Per quanto riguarda la sua vita sentimentale, dopo alcune brevi relazioni coi colleghi di set – Dan Aykroyd e Harrison Ford, come recentemente ammesso nel suo libro The Princess Diarist – si sposa con nel 1983 con il cantautore Paul Simon, ma il matrimonio dura appena un anno e dopo svariati tentativi di riconciliazione, si lasciano definitivamente nel 1991, anno in cui inizia una relazione con Bryan Lourd, da cui nasce una figlia, Billie Lourd. Il rapporto tra i due non dura e nel 1994 si lasciano. Negli anni ’80 e ’90 si dedica anche alla scrittura di romanzi semi-autobiografici e autobiografie, in cui non si risparmia nel raccontare, con estrema lucidità e onestà, i suoi problemi sentimentali e gli abusi di farmaci e sostanze stupefacenti: per citarne alcuni, Non c’è come non darla del 1990, The Princess Diarist del 2016, e Wishful Drinking del 2008, una pièce teatrale in cui racconta del suo rapporto con il bere, che diventa prima un saggio e poi un documentario della HBO. Di questo spettacolo parla un articolo del Guardian di Hadley Freeman che ricorda che Carrie era esattamente così come la si poteva vedere sul palco; divertente e cinica, esattamente “il tipo persona che vorresti avere accanto a un matrimonio”. Il suo leggendario senso dell’umorismo, la sua forza nel parlare dei disturbi mentali, ci permettono di pensare di conscerla, emergendo con facilità non solo dalle numerose interviste che si trovano in giro, ma anche dai tantissimi messaggi che tutti gli amici del mondo dello spettacolo hanno scritto per ricordarla dopo la sua improvvisa morte lo scorso 27 dicembre.

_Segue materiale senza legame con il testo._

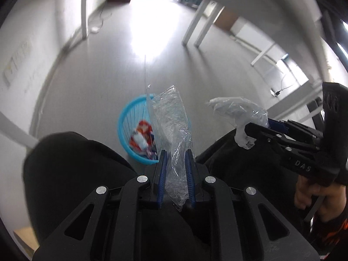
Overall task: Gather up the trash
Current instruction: 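Carry both held plastics down over the blue wastebasket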
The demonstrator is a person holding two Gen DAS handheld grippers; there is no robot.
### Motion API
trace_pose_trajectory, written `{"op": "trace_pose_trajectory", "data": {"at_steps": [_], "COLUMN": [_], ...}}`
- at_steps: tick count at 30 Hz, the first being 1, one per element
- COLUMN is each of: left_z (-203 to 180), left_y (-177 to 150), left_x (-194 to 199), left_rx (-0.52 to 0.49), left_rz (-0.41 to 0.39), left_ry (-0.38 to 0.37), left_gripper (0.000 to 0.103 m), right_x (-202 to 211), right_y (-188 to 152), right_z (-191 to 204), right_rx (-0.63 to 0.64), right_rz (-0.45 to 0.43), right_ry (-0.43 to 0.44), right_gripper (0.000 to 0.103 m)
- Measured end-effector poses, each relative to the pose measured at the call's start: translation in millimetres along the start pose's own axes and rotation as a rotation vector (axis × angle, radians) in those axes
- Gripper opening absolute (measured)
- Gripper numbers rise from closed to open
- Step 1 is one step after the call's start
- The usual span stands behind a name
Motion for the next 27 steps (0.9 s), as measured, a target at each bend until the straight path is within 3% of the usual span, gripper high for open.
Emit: {"op": "trace_pose_trajectory", "data": {"at_steps": [2,5,7,20,27], "left_z": [1,2,8,40,43], "left_y": [2,6,9,17,25], "left_x": [-17,-36,-49,-111,-146], "left_rx": [0.002,0.008,-0.011,0.137,0.124], "left_rz": [0.033,0.066,0.078,0.213,0.239], "left_ry": [0.034,0.039,0.068,0.071,0.118], "left_gripper": [0.016,0.016,0.016,0.016,0.017], "right_x": [-25,-49,-62,-138,-180], "right_y": [-4,-6,-6,-3,-5], "right_z": [-4,-8,-12,-25,-39], "right_rx": [0.013,-0.072,-0.09,-0.114,-0.158], "right_rz": [0.046,0.113,0.135,0.252,0.326], "right_ry": [-0.044,-0.004,-0.012,-0.065,-0.07], "right_gripper": [0.036,0.036,0.036,0.036,0.036]}}
Point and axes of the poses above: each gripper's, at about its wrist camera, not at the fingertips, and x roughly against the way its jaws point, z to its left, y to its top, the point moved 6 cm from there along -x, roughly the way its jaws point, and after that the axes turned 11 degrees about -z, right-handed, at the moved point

Carrie Fisher è morta a sessant’anni, quattro giorni dopo un arresto cardiaco avuto su un aereo che la stava portando da Londra a New York, e solo un giorno dopo è morta la madre di 84 anni, Debbie Reynolds, le cui ultime parole sono state “voglio stare con Carrie” prima di essere colpita da un ictus. Le due avevano un rapporto turbolento ma strettissimo, testimoniato dal recente documentario della HBO sulla loro vita intitolato Bright Lights.

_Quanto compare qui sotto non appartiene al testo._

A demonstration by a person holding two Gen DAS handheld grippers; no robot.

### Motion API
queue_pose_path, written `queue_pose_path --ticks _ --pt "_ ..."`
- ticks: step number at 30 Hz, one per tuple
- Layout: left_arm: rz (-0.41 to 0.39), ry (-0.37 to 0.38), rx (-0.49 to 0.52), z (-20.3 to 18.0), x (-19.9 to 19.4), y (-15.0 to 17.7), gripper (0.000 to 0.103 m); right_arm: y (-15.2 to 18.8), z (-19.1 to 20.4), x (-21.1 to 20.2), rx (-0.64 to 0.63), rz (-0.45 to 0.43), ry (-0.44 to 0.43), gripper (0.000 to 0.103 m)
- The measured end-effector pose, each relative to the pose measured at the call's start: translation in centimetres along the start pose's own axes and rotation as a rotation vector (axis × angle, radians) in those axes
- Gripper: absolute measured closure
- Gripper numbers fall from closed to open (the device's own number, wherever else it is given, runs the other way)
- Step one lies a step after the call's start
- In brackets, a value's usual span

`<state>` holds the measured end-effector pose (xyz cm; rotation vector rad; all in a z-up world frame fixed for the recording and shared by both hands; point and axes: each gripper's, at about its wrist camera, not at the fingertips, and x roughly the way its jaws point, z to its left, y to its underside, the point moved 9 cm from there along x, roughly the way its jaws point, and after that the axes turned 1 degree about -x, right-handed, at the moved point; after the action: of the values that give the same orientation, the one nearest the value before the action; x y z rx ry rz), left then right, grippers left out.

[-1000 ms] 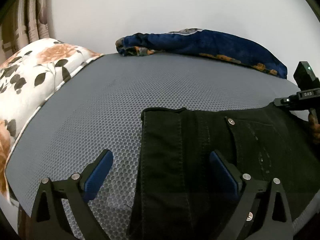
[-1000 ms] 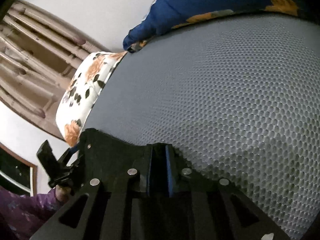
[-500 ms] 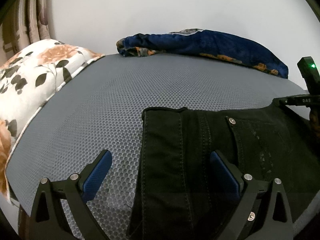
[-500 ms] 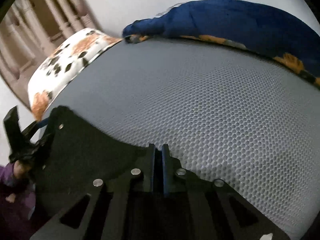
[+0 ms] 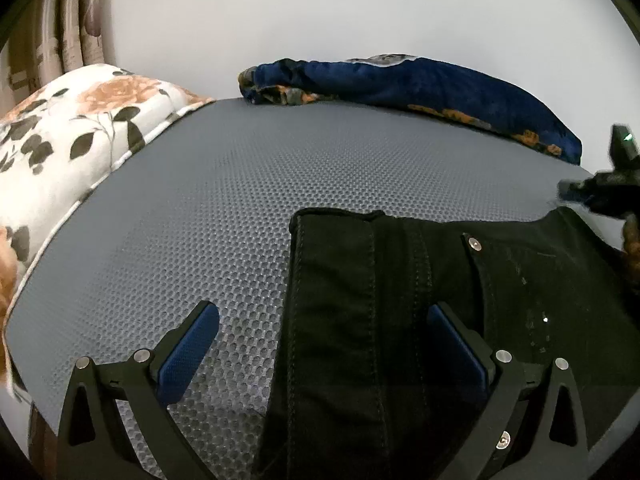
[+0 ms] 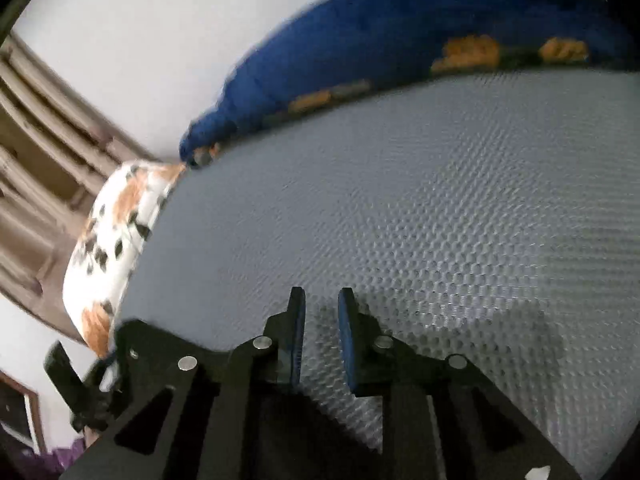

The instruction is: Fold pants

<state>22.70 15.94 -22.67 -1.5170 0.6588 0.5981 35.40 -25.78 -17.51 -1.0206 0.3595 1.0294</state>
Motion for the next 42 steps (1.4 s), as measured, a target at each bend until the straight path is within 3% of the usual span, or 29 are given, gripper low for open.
queue_pose_path --ticks 4,8,10,12,14,16,18,20,23,30,32,35,38,42 --pt "0.006 0.004 0.025 -0.2 -0.5 -0.5 0.0 2.8 7.0 -1.4 -0.167 0.071 -0.02 0.082" --pt "-0.067 0.046 -0.034 1.4 -3.6 -2.2 0.0 9.9 16.0 -1.6 -0.293 0.174 -0.162 0.068" --pt "-0.047 0.052 -0.051 2.8 -4.7 -2.7 0.0 12.7 18.6 -1.8 -0.319 0.206 -0.2 0.062" --pt "0.011 0.12 -0.092 4.5 -5.5 -2.3 0.0 15.5 20.9 -2.2 -0.371 0.216 -0.207 0.062" --pt "0.1 0.243 -0.117 5.2 -5.9 -1.0 0.0 17.3 21.9 -2.3 -0.458 0.206 -0.146 0.061" --pt "0.184 0.27 -0.092 5.8 -5.8 0.8 0.0 18.6 21.9 -2.1 -0.507 0.205 -0.1 0.06" --pt "0.234 0.284 -0.048 6.1 -5.9 2.9 0.0 19.4 21.6 -1.7 -0.46 0.22 -0.109 0.059" --pt "0.279 0.353 -0.044 5.7 -6.1 4.5 0.002 20.0 21.7 -1.5 -0.412 0.216 -0.122 0.058" --pt "0.309 0.474 -0.083 4.5 -6.6 5.6 0.002 21.6 23.1 -0.8 -0.477 0.192 -0.074 0.057" --pt "0.328 0.606 -0.125 2.1 -6.1 5.3 0.003 24.1 25.0 1.5 -0.688 0.151 0.074 0.057" --pt "0.333 0.668 -0.16 1.3 -6.4 4.8 0.015 24.6 25.4 2.0 -0.76 0.141 0.12 0.057" --pt "0.37 0.693 -0.162 0.5 -6.6 5.1 0.03 25.6 26.0 2.4 -0.843 0.129 0.154 0.058" --pt "0.434 0.717 -0.231 0.3 -5.7 5.9 0.033 26.0 26.3 2.4 -0.894 0.103 0.186 0.058" --pt "0.429 0.757 -0.284 0.0 -5.5 5.4 0.04 26.1 26.0 2.9 -0.932 0.093 0.227 0.06"
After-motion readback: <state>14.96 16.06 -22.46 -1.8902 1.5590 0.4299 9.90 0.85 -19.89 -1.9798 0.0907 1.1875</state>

Se la mia vita non fosse stata divertente sarebbe stata semplicemente vera. E questo sarebbe stato inaccettabile.
Questa la citazione scritta dalla figlia Billie per ricordare la madre, a qualche giorno dalla sua morte: e sono stati tantissimi i personaggi del mondo dello spettacolo che l’hanno voluta salutare con parole piene d’amore, affetto e stima, perché a Hollywood era amatissima e conosciuta per essere un’ottima amica – abbastanza sregolata da non giudicarti, leale e assolutamente divertente. Ma tra tutti, Meryl ci ha ricordato quelle parole piene di dolore e speranza, che racchiudono in sé uno spirito che ci esorta a prenderci per mano e rialzarci, mettendo con passione tutto quello che ci rimane, ciascuno nella propria arte. E per il resto: che la forza sia con noi.